ABSOLUTAMENTE TUDO SOBRE PELOTAS

A Câmara Municipal de Pelotas poderá instaurar uma Comissão Parlamentar de Inquérito (CPI) para investigar possíveis irregularidades na saúde pública do município.


O pedido foi protocolado pelo vereador Daniel Fonseca e já conta com 12 assinaturas parlamentares.

A proposta busca apurar, de forma documental, testemunhal e sistêmica, uma série de denúncias envolvendo a gestão da saúde pública municipal. Entre os principais pontos que deverão ser investigados estão as filas do Sistema Único de Saúde (SUS), a transparência na gestão dos atendimentos, o cumprimento da legislação municipal e possíveis irregularidades administrativas dentro da estrutura da Secretaria de Saúde.

Entre os temas centrais da CPI estão:

  • a fila do SUS como espaço de distribuição concreta de direitos fundamentais e a opacidade nos fluxos de atendimento;
  • o possível descumprimento da Lei Municipal nº 7.514/2026, que trata da transparência como elemento estruturante da rede pública de saúde;
  • denúncias de perseguição e assédio moral contra servidores;
  • o pagamento de horas extraordinárias e a necessidade de apuração sobre eventual utilização irregular do instrumento, inclusive à luz da atuação do Ministério Público;
  • o não cumprimento de ordens judiciais envolvendo pacientes da saúde pública, incluindo casos de agravamento clínico e morte;
  • possíveis desvios de função e impactos financeiros ao erário;
  • além da observância da Lei Geral de Proteção de Dados (LGPD) no âmbito da atuação investigativa da comissão.

Segundo o vereador Daniel Fonseca, a CPI tem como objetivo garantir transparência, responsabilização e respeito à população que depende diariamente da rede pública de saúde.

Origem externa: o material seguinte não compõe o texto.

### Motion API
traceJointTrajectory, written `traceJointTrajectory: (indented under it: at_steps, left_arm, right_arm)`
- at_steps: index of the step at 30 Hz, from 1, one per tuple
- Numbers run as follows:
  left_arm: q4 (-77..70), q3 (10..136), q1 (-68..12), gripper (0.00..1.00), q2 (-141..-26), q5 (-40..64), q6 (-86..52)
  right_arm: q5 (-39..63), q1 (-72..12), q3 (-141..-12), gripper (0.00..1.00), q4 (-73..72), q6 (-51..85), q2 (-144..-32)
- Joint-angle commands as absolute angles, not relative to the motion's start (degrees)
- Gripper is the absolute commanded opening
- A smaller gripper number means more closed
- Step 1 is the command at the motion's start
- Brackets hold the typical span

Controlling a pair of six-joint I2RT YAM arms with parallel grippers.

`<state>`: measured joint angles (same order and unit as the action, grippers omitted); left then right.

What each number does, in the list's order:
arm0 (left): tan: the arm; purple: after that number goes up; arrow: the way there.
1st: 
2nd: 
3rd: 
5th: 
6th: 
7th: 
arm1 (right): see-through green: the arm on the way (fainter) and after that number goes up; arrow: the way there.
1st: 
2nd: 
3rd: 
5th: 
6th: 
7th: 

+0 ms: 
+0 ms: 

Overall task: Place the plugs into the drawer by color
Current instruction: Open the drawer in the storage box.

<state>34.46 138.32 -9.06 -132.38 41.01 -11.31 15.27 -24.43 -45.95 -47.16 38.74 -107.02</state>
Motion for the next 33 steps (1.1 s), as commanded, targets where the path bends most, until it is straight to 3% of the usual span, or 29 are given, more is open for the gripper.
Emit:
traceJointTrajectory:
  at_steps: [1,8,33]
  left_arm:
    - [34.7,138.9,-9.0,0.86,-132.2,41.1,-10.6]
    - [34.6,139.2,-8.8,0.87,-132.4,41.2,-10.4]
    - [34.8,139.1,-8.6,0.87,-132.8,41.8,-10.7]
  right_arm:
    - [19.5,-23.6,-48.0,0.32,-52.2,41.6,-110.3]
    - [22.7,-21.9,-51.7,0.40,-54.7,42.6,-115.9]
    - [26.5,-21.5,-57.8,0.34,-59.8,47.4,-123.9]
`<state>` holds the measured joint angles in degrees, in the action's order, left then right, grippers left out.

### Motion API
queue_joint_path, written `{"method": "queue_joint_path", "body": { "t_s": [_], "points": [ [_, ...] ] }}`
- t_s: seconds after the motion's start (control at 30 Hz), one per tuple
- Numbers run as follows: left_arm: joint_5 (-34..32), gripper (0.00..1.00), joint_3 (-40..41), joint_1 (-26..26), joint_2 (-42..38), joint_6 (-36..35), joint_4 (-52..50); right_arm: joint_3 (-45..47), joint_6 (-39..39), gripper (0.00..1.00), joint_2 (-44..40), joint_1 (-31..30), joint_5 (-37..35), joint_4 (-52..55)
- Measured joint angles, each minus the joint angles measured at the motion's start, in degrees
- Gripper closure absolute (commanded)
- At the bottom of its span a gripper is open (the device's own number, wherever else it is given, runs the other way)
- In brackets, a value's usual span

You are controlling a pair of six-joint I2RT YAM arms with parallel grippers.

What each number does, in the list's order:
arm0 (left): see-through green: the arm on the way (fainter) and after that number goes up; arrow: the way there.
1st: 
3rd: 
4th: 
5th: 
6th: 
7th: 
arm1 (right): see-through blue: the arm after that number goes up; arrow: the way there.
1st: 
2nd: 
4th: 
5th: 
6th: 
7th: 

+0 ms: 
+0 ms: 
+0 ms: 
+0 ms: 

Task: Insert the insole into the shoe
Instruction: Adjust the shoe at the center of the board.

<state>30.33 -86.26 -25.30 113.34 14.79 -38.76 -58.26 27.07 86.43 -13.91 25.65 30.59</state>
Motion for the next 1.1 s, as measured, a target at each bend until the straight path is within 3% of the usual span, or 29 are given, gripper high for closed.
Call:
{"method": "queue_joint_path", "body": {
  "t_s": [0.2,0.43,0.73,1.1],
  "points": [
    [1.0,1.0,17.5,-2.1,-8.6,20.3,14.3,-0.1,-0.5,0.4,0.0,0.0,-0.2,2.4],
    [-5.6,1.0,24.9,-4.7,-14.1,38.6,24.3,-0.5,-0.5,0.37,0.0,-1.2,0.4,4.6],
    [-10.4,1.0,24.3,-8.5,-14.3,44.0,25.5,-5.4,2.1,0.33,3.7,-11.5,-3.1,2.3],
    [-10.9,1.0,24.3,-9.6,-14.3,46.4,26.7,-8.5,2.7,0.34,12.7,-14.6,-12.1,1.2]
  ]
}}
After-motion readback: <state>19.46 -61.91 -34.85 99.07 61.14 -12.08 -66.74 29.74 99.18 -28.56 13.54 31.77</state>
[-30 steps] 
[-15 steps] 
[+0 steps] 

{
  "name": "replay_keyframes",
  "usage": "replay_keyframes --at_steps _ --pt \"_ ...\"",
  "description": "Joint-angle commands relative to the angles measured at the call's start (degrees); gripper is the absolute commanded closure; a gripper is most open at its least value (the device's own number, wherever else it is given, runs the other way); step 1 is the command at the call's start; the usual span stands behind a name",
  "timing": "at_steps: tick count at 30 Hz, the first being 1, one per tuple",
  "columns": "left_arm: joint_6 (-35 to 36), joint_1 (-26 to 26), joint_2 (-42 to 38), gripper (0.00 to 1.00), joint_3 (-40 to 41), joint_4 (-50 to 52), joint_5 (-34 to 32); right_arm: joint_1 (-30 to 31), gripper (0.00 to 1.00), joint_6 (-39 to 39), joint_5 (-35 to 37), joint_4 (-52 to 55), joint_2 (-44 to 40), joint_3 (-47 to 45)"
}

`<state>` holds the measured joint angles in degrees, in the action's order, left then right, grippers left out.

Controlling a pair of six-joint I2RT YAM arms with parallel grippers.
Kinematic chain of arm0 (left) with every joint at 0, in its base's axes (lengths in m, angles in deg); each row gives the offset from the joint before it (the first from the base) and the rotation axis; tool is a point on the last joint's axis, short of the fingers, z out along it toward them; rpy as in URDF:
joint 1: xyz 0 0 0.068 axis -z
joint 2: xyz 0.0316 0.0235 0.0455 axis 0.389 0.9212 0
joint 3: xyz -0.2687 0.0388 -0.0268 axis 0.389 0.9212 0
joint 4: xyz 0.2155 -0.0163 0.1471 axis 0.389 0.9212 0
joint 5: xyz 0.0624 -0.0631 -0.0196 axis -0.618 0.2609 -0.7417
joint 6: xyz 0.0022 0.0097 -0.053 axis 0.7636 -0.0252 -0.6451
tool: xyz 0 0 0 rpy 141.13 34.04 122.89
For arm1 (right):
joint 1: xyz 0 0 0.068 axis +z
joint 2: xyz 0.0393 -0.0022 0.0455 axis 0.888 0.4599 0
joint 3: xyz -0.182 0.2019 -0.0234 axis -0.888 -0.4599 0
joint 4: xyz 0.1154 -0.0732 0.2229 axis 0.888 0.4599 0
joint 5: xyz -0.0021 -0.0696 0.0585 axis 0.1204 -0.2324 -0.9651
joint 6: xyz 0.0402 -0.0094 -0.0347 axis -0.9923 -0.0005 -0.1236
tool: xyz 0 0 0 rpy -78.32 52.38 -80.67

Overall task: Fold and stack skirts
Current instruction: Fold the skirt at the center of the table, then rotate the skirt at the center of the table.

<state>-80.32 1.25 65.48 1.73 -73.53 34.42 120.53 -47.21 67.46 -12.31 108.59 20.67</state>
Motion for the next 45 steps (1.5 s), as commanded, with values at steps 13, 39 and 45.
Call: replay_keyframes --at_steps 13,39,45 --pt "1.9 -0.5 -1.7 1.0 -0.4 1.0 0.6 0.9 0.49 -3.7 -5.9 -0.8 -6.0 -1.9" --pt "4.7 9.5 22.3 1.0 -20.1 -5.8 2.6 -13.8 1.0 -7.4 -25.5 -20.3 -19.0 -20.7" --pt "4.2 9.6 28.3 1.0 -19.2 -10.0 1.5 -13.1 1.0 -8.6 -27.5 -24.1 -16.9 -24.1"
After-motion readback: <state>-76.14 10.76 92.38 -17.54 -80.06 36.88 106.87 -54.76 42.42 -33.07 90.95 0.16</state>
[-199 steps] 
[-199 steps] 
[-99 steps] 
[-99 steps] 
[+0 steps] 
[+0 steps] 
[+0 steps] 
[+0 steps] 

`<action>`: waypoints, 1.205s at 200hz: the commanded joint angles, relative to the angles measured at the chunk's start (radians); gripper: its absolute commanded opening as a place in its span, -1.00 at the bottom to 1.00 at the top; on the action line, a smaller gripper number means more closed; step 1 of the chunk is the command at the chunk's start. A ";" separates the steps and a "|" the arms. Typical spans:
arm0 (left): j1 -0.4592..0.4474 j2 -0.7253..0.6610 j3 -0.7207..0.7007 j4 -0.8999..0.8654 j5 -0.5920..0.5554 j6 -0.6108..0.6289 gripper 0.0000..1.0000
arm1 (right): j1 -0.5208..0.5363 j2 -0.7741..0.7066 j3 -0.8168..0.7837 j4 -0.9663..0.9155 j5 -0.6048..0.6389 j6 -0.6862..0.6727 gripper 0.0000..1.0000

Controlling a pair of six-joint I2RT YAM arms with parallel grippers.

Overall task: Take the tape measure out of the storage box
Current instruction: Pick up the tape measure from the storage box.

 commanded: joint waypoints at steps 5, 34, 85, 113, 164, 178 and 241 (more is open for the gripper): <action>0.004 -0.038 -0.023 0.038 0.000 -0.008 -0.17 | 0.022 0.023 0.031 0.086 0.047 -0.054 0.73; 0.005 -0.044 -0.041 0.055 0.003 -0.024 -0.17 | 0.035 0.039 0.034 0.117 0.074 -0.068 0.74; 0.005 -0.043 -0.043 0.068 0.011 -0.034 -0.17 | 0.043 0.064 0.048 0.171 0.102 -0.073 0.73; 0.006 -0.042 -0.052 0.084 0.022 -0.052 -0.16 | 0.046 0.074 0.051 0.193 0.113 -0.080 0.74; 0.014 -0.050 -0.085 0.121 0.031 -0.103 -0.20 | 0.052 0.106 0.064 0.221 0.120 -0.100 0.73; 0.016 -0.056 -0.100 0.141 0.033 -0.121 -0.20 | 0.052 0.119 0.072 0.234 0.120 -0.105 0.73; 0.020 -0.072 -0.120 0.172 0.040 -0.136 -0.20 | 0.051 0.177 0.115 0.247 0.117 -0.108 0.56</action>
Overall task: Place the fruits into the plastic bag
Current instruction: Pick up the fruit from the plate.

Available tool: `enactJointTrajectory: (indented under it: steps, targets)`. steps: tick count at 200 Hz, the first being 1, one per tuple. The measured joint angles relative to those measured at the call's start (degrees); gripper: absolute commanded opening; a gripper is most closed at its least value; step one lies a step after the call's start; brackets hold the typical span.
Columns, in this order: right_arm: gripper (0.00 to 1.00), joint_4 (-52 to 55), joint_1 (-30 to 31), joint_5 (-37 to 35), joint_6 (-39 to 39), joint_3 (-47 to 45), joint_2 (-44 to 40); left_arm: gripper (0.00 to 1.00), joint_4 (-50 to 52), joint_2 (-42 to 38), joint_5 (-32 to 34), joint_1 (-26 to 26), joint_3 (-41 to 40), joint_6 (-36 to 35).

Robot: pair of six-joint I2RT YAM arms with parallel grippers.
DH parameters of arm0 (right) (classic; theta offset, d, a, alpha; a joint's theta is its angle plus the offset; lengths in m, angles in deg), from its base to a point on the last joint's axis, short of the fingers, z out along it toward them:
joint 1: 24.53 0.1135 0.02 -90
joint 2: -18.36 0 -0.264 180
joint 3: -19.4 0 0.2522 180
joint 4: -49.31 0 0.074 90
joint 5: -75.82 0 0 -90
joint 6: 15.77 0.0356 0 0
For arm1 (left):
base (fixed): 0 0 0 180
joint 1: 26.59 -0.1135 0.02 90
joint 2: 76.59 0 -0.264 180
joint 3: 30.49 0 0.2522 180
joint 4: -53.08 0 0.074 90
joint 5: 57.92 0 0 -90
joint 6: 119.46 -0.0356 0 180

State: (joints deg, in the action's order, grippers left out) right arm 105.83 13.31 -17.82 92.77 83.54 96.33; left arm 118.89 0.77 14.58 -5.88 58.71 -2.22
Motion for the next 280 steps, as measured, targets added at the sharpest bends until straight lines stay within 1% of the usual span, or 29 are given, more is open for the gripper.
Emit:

“A saúde pública precisa funcionar com transparência, responsabilidade e respeito à vida das pessoas. Quando chegam denúncias graves envolvendo filas, ordens judiciais descumpridas, assédio e possíveis irregularidades administrativas, o papel do Legislativo é investigar”, afirmou o parlamentar.

Caso seja instaurada, a comissão terá poderes para solicitar documentos, convocar testemunhas, realizar diligências e fiscalizações in loco, além de encaminhar eventuais irregularidades aos órgãos competentes.